The devil will of course be in the detail, and the ‘pot for life’ announcement could either improve or implode the UK private pensions system, depending on the implementation. If we take auto enrolment, the biggest shake up in the workplace pension market in recent history, the roll out was generally smooth, and most importantly it was a success in ensuring that millions more workers in the UK contribute towards their futures. The ‘pot for life’ could have a similarly positive impact but there is plenty to be considered still.
Whilst higher earners or those with their own financial advisors would largely benefit from these changes, a question we should ask is, what would happen to the mid to lower earners, who at present benefit from being part of a well-managed company scheme with competitive charging structures. Would they be left to trawl the open market and end up in schemes with poorer governance, higher charges or inappropriate investment risk levels? This would only exacerbate the ‘financial advice gap’ issue which already plagues the UK in general and disadvantages mid to lower earners.

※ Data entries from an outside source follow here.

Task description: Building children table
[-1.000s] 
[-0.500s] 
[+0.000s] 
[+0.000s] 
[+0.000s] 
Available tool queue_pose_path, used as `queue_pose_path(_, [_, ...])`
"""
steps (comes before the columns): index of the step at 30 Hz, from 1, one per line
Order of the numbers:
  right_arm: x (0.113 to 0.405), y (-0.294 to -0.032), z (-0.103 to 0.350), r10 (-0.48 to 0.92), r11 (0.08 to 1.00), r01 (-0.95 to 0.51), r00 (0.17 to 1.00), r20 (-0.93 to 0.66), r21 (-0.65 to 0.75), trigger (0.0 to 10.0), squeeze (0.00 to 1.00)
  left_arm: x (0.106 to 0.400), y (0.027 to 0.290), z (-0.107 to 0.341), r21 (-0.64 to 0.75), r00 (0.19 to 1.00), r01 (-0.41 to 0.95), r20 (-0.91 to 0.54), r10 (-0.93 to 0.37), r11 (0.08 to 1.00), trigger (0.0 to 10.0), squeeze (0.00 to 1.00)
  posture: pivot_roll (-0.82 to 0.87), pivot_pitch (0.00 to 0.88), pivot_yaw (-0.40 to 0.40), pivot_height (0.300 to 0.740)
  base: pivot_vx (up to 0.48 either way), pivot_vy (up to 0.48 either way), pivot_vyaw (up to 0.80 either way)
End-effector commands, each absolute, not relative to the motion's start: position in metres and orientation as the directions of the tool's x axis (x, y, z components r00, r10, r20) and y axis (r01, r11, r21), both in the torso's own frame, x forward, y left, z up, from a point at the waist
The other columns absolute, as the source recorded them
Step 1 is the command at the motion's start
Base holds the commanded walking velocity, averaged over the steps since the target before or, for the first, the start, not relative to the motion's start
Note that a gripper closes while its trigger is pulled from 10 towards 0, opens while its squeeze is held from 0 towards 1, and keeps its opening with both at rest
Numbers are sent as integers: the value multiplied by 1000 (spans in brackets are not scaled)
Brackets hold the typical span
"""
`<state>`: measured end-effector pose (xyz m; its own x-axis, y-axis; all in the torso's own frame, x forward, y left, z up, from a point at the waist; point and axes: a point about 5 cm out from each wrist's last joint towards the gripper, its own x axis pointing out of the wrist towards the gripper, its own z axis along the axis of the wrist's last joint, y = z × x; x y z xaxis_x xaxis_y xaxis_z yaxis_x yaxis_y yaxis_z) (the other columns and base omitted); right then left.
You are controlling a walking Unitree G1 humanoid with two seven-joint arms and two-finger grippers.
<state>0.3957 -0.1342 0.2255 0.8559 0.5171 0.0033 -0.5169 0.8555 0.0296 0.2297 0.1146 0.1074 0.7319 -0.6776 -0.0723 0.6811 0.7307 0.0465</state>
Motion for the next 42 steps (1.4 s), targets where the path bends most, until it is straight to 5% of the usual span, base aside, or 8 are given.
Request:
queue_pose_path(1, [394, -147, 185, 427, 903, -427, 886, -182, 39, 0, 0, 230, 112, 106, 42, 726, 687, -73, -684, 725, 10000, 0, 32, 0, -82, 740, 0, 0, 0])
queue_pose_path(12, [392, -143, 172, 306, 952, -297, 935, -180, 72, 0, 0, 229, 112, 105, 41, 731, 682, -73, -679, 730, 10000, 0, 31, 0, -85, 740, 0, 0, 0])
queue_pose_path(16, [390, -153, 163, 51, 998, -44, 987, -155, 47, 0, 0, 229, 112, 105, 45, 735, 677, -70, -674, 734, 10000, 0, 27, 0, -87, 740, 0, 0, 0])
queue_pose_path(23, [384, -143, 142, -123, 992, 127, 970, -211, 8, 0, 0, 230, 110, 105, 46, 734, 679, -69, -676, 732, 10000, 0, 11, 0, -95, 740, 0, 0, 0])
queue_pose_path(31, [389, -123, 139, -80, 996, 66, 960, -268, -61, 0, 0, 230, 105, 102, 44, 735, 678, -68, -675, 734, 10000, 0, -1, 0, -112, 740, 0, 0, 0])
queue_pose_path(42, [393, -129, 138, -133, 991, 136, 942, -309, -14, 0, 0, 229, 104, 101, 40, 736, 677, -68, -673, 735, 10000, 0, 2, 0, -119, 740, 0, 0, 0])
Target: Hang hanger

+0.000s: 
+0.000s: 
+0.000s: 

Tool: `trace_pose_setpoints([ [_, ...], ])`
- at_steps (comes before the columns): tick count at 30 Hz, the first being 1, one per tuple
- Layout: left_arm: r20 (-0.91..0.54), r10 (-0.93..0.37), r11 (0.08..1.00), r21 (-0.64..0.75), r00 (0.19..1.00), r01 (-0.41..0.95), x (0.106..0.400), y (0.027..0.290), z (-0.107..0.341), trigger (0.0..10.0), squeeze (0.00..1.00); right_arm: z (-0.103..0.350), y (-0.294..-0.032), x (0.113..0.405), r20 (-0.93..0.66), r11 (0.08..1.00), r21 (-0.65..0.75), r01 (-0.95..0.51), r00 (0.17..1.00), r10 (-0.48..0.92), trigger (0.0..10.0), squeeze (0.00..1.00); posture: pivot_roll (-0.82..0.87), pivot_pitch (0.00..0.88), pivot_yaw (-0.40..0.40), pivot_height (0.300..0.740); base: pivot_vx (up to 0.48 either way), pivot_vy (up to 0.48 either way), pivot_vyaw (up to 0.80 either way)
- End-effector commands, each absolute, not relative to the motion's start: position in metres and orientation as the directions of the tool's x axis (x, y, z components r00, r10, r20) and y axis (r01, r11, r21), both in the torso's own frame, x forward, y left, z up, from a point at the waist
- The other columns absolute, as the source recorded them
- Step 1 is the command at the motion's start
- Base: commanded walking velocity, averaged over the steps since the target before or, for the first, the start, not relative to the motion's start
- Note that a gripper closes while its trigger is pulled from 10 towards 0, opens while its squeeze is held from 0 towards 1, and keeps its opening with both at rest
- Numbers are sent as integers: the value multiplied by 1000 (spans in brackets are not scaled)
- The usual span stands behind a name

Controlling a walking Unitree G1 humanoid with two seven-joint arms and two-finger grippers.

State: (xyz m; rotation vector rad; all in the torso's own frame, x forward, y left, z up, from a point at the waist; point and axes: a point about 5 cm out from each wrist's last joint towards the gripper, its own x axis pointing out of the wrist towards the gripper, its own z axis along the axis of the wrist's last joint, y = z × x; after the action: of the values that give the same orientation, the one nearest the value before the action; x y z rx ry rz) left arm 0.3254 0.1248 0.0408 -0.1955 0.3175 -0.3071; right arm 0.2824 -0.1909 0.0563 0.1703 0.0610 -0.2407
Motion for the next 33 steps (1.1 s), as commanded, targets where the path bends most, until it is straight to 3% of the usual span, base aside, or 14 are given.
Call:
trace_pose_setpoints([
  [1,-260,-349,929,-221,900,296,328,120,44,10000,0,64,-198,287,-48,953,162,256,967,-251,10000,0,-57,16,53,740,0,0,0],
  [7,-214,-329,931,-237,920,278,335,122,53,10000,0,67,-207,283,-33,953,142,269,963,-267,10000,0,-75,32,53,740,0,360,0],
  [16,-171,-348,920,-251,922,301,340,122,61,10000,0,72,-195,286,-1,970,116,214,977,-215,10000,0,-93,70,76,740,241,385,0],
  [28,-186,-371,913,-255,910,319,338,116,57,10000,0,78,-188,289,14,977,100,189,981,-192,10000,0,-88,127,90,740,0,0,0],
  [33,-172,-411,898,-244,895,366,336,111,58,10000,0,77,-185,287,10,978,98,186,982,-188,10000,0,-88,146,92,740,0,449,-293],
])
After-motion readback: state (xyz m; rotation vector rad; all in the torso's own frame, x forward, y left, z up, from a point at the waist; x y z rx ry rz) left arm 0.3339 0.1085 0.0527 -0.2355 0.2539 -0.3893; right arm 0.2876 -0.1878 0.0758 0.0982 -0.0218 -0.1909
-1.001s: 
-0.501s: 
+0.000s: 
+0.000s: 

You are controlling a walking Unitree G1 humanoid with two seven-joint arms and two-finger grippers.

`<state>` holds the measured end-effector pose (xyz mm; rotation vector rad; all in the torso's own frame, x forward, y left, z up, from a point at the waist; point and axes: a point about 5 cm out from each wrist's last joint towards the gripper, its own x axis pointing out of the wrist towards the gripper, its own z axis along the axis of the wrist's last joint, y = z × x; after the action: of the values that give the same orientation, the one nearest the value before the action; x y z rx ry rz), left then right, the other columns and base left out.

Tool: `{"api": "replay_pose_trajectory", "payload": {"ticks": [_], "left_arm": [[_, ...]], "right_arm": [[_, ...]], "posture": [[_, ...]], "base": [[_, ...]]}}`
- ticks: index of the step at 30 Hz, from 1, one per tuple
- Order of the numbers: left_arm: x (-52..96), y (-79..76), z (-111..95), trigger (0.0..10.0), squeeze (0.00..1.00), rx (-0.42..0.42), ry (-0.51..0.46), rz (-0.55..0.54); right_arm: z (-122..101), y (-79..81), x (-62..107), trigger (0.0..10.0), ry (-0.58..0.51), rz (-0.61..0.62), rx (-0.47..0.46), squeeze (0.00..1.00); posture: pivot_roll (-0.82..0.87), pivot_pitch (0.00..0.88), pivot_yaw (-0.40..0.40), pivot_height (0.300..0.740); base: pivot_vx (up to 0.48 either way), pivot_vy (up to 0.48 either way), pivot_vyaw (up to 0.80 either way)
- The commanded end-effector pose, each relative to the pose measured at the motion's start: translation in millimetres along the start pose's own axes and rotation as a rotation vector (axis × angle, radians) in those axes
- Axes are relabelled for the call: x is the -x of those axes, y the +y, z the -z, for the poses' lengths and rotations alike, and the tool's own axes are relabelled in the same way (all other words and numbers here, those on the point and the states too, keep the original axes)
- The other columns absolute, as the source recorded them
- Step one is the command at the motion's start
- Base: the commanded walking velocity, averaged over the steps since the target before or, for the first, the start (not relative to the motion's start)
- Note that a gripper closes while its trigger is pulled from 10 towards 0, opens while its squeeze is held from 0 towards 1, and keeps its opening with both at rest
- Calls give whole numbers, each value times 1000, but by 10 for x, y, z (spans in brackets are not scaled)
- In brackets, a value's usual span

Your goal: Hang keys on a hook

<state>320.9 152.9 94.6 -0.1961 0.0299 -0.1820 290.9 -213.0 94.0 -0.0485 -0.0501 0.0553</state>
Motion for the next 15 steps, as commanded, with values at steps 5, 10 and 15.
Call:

From an investment perspective, the major workplace pension providers already offer far more investment options than the majority of people will ever need. The open market would require its own regulations in place to ensure that any investments remain suitable for pension savers and still comply with auto enrolment legislation, for example default fund fees capped at 0.75%.
Moving away from the impact on the individual, one of the biggest challenges to employers would be how they make payments to each individual scheme. A tech solution will need to be developed to ensure a slick process when paying contributions to a number of individual pension schemes every month, but how much will that cost and more importantly who will be footing the bill? Let’s not forget too that this administrative burden may fall on HR departments and payroll teams.
There is an opportunity for ‘pot for life’ to be a real success but plenty of thinking and work still needs to be done, not just to member outcomes and regulation, but also on the impact to employers. It’s clear that this project is still very much in the consultation stage, and we are quite some time off anything being implemented. The backdrop to the Autumn Statement is of course the looming general election, which at the very latest will be in January 2025. Given Labour’s substantial lead in the polls it is highly likely that Kier Starmer will have the final say on how ‘pot for life’ develops, but whatever happens, sunnier times may well lay ahead for people’s pensions.